Xu Zhengbin, Ozcelikkale Altug, Kim Young L, Han Bumsoo
Weldon School of Biomedical Engineering, Purdue University , West Lafayette, IN 47907.
J Nanotechnol Eng Med. 2013 Feb;4(1):110051-110059. doi: 10.1115/1.4024130. Epub 2013 Jul 11.
Quality and functionality of engineered tissues are closely related to the microstructures and integrity of their extracellular matrix (ECM). However, currently available methods for characterizing ECM structures are often labor-intensive, destructive, and limited to a small fraction of the total area. These methods are also inappropriate for assessing temporal variations in ECM structures. In this study, to overcome these limitations and challenges, we propose an elastic light scattering approach to spatiotemporally assess ECM microstructures in a relatively large area in a nondestructive manner. To demonstrate its feasibility, we analyze spectroscopic imaging data obtained from acellular collagen scaffolds and dermal equivalents as model ECM structures. For spatial characterization, acellular scaffolds are examined after a freeze/thaw process mimicking a cryopreservation procedure to quantify freezing-induced structural changes in the collagen matrix. We further analyze spatial and temporal changes in ECM structures during cell-driven compaction in dermal equivalents. The results show that spectral dependence of light elastically backscattered from engineered tissue is sensitively associated with alterations in ECM microstructures.
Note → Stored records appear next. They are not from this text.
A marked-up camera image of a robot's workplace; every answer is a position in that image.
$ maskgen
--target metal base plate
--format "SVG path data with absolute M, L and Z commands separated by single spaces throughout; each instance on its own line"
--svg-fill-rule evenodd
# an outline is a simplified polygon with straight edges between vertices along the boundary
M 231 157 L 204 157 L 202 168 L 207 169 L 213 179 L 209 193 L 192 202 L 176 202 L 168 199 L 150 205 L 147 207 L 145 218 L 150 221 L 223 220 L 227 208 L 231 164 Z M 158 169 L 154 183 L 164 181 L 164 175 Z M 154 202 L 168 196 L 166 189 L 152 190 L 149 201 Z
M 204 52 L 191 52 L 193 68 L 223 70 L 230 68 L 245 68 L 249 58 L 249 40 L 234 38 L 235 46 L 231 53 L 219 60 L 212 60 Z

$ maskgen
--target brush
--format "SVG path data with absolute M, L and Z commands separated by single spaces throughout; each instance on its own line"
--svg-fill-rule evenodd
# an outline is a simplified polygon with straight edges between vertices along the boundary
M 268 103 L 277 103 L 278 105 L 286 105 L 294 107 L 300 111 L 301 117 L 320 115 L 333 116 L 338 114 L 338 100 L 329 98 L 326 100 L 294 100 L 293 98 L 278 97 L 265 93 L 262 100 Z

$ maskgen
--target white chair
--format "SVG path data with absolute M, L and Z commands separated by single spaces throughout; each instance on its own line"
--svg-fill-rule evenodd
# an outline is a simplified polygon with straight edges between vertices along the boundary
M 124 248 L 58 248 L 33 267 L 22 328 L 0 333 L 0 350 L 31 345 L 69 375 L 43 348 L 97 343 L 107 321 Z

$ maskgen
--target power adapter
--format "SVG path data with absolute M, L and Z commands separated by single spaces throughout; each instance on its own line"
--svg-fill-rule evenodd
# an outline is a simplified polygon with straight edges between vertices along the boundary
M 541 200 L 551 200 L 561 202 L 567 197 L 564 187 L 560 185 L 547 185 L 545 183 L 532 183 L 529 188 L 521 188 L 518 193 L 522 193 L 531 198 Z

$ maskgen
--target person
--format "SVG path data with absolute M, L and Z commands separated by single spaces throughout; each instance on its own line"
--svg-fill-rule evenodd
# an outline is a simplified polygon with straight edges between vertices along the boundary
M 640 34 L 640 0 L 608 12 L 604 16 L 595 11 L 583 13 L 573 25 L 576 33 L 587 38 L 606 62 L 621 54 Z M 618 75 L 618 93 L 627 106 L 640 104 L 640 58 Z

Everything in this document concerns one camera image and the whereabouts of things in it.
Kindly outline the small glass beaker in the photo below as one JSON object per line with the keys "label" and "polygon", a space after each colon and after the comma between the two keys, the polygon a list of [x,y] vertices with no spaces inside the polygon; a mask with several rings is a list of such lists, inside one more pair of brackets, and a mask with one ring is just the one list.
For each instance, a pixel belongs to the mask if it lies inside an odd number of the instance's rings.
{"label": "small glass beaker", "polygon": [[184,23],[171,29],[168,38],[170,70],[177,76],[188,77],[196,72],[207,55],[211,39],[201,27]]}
In particular, a spectral decay rate over the wavelength can serve as an indicator for the pore size changes in ECM structures, which are at nanometer scale. A decrease in the spectral decay rate suggests enlarged pore sizes of ECM structures. The combination of this approach with a whole-field imaging platform further allows visualization of spatial heterogeneity of EMC microstructures in engineered tissues. This demonstrates the feasibility of the proposed method that nano- and micrometer scale alteration of the ECM structure can be detected and visualized at a whole-field level. Thus, we envision that this spectroscopic imaging approach could potentially serve as an effective characterization tool to nondestructively, accurately, and rapidly quantify ECM microstructures in engineered tissue in a large area.
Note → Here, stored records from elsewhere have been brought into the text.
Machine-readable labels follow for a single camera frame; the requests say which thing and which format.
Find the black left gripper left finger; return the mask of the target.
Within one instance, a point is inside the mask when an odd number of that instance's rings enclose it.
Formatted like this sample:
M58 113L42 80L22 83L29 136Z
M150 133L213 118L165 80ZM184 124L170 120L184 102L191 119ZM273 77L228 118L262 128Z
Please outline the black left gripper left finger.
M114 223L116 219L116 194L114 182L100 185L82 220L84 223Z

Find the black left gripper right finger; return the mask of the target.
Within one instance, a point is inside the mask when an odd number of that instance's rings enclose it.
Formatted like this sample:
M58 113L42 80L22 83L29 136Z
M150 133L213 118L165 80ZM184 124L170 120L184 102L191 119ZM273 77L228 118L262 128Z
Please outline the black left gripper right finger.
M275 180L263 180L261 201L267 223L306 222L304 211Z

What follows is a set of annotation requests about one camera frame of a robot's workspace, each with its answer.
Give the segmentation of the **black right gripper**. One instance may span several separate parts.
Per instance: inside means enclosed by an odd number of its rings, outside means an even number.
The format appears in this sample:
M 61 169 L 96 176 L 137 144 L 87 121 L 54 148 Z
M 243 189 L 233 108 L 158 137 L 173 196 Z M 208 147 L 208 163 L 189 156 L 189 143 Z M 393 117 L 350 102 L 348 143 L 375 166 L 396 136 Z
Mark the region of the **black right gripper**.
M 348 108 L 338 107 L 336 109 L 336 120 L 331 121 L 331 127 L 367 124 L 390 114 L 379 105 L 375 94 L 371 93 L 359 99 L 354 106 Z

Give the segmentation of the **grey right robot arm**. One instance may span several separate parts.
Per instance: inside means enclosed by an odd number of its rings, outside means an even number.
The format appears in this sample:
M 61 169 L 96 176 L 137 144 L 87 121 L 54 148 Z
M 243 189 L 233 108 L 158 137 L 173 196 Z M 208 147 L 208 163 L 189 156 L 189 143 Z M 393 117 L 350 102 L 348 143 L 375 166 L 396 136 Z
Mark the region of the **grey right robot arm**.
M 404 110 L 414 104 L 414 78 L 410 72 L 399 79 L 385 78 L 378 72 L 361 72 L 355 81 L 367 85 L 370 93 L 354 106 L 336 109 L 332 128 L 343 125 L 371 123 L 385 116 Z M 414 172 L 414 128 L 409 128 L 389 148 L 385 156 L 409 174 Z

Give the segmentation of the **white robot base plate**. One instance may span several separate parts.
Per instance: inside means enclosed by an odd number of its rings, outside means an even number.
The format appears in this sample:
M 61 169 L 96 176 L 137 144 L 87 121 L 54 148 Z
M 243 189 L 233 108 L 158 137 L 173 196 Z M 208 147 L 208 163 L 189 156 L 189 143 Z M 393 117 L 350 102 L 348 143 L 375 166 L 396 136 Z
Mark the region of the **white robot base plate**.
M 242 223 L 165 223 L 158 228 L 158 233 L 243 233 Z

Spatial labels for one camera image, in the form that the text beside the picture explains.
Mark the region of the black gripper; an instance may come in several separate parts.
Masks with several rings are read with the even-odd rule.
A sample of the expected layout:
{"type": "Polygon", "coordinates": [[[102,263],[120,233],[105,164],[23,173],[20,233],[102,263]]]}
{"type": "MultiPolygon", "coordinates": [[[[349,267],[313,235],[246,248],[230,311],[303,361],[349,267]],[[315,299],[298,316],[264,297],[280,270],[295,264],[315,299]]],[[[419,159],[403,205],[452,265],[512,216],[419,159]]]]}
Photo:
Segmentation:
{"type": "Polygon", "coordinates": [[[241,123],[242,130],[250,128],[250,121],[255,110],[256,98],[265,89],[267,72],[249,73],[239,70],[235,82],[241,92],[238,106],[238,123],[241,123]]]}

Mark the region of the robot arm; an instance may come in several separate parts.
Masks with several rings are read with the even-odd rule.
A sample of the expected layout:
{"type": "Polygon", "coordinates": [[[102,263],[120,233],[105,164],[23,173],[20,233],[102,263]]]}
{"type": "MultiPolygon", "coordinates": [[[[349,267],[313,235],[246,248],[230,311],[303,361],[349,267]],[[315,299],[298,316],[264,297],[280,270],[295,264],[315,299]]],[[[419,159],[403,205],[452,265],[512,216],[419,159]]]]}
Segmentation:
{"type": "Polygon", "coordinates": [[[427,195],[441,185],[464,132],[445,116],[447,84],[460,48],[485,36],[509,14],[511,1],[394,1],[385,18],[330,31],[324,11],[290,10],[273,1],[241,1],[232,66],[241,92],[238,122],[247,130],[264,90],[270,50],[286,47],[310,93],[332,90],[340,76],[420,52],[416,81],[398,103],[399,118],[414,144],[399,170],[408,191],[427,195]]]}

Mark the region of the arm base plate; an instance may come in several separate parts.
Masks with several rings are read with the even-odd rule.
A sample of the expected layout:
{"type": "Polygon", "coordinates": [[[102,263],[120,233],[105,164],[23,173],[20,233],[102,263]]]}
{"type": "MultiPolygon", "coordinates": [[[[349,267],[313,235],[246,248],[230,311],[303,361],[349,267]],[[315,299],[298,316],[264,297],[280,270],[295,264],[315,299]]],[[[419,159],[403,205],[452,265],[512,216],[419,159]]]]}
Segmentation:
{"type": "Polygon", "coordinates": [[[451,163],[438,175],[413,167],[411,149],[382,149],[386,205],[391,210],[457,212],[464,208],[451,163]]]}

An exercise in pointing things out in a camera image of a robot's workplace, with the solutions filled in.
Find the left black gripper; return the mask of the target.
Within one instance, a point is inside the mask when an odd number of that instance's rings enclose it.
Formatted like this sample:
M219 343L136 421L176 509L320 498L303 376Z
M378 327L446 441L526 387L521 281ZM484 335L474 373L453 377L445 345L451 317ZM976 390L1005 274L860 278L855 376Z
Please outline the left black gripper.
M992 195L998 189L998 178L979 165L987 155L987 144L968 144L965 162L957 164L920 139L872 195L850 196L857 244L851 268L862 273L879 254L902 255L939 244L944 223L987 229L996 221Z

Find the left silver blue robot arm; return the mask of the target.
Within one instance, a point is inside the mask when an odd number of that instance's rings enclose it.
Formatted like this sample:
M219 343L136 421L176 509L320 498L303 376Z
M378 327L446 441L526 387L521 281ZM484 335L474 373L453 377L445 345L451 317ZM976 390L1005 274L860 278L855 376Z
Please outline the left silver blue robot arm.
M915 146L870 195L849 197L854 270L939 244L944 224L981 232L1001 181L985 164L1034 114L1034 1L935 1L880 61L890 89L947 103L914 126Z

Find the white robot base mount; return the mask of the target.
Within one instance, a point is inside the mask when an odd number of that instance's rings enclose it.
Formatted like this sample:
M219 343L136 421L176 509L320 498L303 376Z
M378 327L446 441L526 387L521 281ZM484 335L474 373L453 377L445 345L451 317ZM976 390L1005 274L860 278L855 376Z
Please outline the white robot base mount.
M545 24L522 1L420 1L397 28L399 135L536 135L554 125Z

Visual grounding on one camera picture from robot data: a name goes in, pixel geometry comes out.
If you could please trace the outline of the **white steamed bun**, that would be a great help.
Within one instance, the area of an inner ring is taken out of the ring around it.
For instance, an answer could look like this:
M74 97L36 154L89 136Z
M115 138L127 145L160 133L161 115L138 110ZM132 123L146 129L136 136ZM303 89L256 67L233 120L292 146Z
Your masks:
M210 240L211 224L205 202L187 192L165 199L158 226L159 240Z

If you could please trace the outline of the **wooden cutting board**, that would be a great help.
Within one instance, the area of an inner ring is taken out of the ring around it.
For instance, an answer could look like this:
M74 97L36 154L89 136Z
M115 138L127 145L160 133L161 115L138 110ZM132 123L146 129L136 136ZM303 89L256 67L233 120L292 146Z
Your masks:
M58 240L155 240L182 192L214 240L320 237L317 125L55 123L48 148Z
工程组织的质量和功能与其细胞外基质(ECM)的微观结构和完整性密切相关。然而,目前可用的表征ECM结构的方法通常劳动强度大、具有破坏性,并且仅限于总面积的一小部分。这些方法也不适用于评估ECM结构的时间变化。在本研究中,为了克服这些限制和挑战,我们提出了一种弹性光散射方法,以无损方式在相对较大的区域对ECM微观结构进行时空评估。为了证明其可行性,我们分析了从脱细胞胶原支架和真皮替代物作为模型ECM结构获得的光谱成像数据。对于空间表征,在模拟冷冻保存程序的冻融过程后检查脱细胞支架,以量化胶原基质中冷冻诱导的结构变化。我们进一步分析了真皮替代物中细胞驱动压实过程中ECM结构的空间和时间变化。结果表明,从工程组织弹性反向散射的光的光谱依赖性与ECM微观结构的变化敏感相关。特别是,波长上的光谱衰减率可以作为ECM结构中纳米级孔径变化的指标。光谱衰减率的降低表明ECM结构的孔径增大。这种方法与全场成像平台的结合进一步允许可视化工程组织中EMC微观结构的空间异质性。这证明了所提出方法的可行性,即可以在全场水平上检测和可视化ECM结构的纳米和微米级变化。因此,我们设想这种光谱成像方法有可能成为一种有效的表征工具,以无损、准确和快速地量化大面积工程组织中的ECM微观结构。